(Extracted data entries)
....
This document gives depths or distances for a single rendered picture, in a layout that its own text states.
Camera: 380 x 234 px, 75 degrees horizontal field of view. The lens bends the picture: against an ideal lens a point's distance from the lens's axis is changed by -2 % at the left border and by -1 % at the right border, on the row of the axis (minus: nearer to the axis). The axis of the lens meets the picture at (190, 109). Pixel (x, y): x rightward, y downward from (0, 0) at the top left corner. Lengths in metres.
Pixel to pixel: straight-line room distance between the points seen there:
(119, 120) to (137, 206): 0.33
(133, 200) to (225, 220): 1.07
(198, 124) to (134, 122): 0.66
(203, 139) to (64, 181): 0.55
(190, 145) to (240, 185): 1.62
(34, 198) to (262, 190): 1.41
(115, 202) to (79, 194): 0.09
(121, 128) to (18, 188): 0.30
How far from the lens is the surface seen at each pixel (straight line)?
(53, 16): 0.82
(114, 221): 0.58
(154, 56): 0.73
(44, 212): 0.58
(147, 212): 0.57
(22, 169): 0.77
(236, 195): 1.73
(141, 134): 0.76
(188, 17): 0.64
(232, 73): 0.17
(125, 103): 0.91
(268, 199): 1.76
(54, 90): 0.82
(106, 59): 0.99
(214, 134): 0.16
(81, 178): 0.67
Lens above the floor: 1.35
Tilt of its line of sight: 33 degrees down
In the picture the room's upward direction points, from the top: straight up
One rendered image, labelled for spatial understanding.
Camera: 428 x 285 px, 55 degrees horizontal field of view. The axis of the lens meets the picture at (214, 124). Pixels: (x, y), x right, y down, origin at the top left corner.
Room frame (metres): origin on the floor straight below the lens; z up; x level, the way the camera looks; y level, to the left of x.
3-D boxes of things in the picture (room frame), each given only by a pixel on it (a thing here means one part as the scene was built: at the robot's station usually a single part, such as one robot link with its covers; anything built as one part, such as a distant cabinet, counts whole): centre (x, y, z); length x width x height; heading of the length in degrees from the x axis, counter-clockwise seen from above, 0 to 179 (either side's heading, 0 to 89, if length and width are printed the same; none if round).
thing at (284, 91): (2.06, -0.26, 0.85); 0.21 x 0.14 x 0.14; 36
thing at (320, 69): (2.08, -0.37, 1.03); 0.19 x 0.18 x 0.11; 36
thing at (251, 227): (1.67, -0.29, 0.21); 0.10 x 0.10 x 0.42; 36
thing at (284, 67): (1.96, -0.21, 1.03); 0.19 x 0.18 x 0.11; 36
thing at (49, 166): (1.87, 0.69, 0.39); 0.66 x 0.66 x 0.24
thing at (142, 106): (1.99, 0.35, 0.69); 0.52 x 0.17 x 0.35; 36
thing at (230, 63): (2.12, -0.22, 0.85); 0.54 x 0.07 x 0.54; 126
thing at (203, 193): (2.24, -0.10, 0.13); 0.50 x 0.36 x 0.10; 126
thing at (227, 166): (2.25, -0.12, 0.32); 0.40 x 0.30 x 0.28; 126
....
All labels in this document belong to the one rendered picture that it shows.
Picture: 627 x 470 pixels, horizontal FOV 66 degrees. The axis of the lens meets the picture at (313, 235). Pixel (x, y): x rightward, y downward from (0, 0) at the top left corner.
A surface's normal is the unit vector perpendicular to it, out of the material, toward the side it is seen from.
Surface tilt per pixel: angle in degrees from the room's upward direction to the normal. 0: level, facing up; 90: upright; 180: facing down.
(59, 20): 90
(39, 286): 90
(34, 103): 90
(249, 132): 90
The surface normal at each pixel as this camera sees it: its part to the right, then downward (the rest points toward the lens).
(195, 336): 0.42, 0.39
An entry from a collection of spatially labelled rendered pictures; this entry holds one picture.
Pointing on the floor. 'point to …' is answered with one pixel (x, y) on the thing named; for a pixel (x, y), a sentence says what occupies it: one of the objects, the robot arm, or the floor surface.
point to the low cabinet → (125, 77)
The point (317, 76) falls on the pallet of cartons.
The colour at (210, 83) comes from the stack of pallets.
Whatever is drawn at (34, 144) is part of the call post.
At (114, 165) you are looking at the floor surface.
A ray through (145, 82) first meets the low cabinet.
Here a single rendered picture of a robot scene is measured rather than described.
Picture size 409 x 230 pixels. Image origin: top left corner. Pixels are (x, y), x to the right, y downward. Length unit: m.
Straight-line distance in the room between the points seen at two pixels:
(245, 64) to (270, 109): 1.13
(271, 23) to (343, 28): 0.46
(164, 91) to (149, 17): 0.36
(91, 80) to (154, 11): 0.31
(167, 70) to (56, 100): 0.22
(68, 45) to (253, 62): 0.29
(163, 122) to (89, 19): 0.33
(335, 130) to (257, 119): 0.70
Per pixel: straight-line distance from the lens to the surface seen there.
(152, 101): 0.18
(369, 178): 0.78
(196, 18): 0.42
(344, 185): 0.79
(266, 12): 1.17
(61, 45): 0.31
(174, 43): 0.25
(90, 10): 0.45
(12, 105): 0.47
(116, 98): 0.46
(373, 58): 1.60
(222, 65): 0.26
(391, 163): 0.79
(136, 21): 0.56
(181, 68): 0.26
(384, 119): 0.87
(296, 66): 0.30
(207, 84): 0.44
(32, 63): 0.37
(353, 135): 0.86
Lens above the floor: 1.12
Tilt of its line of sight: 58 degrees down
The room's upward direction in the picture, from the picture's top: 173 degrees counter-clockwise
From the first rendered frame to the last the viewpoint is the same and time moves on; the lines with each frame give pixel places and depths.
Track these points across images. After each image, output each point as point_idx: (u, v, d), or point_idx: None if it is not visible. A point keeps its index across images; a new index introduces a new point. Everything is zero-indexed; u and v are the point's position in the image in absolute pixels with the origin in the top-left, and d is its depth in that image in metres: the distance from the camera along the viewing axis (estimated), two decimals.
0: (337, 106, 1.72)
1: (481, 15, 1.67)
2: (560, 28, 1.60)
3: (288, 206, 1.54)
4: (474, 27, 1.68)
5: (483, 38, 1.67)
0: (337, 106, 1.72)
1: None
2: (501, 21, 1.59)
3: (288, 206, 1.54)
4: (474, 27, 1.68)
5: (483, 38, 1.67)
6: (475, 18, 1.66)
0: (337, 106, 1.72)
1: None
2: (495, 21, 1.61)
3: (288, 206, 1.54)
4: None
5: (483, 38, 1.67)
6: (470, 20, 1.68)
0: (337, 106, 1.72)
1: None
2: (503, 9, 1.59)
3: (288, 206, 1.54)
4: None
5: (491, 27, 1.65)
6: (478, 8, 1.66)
....
__Exercise brief__. Using the records above, filter out every line that lacks the string "there" and copy the rest.

__Answer for the task__.
Pixel to pixel: straight-line room distance between the points seen there:
Per pixel: straight-line distance from the lens to the surface seen there.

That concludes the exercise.